The computer image is perfectly apt, because the first big project the corporation undertook was to build a computer model of the American electorate, for purposes of testing out Democratic positions for the 1960 election. Using Gallup and Roper polls from the preceding decade, they sorted the voters into 480 types, by gender, race, religion, party, and economic circumstance; these types could then be correlated with voting results from the same years. They made their first report to the Adlai Stevenson campaign, emphasizing the importance of black voters in the election, and suggesting that the party "could succeed in winning back black voters who'd defected to the GOP only by taking a stronger position on civil rights. It might not have seemed to require a team of behavioral scientists, an IBM 704, and $65,000 to make this case, but, arguably, it had."

The Democrats were in transition from the age of Adlai Stevenson, a reluctant candidate who could be nominated only in a party convention, to the age of Kennedy, whose advantage came from aggressive campaigning in the primaries. When Kennedy took the nomination, Simulmatics followed. They "recommended that Kennedy confront the religious issue head-on, not to avert criticism but to incite it." By making the issue salient, Kennedy could draw the sympathy of other religious minorities. Again, you might not have needed a simulation to see this, and there's no way to know what difference it really made.

It is hard to remember what a novelty this use of computers was. (Simulmatics didn't actually own a computer yet; they rented time on one of the few big IBM machines in New York City.) Was it cheating, in some way?

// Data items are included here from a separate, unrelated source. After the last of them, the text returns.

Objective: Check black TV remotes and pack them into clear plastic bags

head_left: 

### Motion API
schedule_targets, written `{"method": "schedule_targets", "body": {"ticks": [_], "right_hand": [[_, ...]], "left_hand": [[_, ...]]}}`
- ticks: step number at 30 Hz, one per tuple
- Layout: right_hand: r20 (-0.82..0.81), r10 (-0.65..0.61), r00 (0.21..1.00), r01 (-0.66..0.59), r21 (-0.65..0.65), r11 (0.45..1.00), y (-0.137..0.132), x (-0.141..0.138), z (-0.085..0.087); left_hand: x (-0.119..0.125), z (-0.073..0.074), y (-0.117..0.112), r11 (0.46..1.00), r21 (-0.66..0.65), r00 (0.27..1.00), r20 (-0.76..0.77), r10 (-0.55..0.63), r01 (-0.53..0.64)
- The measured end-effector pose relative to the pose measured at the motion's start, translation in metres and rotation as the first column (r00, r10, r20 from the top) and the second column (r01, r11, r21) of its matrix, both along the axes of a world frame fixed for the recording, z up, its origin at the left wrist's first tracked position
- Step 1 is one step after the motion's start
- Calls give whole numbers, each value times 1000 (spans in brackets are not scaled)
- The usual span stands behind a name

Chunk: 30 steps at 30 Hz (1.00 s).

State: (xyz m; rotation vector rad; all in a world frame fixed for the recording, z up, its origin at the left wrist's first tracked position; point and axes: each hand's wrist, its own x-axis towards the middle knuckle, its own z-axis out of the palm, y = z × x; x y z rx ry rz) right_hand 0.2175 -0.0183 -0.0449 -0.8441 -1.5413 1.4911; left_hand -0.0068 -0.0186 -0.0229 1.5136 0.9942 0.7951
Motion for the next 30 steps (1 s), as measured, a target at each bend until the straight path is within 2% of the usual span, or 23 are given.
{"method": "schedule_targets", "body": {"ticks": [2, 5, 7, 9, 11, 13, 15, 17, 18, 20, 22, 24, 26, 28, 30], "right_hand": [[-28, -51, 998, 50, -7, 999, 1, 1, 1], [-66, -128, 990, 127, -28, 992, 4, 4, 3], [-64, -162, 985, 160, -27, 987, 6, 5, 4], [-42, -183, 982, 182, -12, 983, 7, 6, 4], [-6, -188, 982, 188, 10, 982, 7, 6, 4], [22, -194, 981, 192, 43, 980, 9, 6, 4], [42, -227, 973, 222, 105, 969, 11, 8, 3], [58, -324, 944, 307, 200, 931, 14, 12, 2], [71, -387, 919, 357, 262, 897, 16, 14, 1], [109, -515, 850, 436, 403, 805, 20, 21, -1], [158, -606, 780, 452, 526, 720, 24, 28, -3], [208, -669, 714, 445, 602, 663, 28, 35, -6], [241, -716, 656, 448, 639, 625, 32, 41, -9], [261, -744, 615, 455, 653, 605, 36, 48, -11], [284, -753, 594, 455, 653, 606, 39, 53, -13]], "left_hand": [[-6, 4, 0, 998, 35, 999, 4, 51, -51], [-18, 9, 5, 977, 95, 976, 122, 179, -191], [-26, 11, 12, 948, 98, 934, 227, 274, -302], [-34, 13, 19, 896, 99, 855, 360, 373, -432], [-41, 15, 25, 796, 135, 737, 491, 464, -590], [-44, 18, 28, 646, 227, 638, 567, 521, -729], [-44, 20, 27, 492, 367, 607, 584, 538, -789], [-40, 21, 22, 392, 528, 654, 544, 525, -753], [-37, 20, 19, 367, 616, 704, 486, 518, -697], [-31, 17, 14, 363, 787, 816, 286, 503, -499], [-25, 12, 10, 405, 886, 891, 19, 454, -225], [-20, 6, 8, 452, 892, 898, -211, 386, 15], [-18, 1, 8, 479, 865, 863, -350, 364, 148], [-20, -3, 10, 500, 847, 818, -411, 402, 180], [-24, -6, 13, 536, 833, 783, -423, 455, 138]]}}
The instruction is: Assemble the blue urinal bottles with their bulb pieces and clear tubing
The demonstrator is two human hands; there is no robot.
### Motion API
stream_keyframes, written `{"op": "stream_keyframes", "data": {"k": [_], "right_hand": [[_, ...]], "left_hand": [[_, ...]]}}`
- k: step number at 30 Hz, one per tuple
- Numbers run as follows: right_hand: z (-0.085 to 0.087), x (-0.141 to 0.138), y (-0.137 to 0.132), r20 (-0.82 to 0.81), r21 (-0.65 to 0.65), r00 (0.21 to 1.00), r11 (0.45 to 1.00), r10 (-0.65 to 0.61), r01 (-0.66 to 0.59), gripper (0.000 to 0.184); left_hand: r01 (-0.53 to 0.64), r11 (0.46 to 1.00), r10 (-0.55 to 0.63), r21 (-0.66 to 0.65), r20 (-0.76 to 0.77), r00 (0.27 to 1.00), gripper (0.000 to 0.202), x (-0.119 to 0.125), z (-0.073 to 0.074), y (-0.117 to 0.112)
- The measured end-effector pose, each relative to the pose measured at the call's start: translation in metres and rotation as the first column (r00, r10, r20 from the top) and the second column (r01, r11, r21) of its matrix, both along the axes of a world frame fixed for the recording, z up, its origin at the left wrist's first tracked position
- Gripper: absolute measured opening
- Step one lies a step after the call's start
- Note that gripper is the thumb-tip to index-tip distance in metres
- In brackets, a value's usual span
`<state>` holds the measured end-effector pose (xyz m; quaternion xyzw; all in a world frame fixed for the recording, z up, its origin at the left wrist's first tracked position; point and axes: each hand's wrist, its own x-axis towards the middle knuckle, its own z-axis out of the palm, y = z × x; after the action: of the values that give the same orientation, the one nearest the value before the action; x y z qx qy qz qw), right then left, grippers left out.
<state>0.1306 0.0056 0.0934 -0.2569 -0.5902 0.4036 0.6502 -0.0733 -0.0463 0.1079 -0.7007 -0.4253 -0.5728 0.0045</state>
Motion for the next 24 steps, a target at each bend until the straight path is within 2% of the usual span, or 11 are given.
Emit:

Unethical, or just too clever by half? But from that day to this, the capacity to predict, and target, voter behavior has increased at the same dizzying rate as computer speed itself.

The Simulmatics Corporation was actually a group of men with widely varying personal assets: Ed Greenfield was an advertising man, handsome and charming–"and like all ad men, he sold nothing so well as himself." Eugene Burdick was a political theorist, with a successful career in fiction on the side; Ithiel de Sola Pool was a quantitative behavioral scientist who had worked in the Pentagon. There was a computer wizard, Alex Berstein, and a mathematical genius called Wild Bill McPhee. Lepore lets us into their backgrounds, their marriages, and the other places their work took them.

For Ithiel de Sola Pool, that was Vietnam. The Pentagon hired Simulmatics to try to quantify the winning of hearts and minds. Pool was a dedicated anti-communist, but the project was farcical from the start. The behavioral scientists were asking the wrong questions, by means of bewildered translators, of people who had no reason to trust them. Seldom has 'garbage in, garbage out' been a more appropriate image.

Defense Secretary Robert McNamara and General William Westmoreland, assisted by the RAND corporation, had established a way of thinking based on numbers and more numbers. "Vietnam would be the test of McNamara's policy, and of RAND and Simulmatics' behavioral science: decision by numbers, knowledge without humanity, the future in figures. It would fail. It would also endure. In the twenty-first century, it would organize daily life, politics, war, commerce. Everything."

This book is not comforting, but it sure does explain a lot. It's bad news, but good information.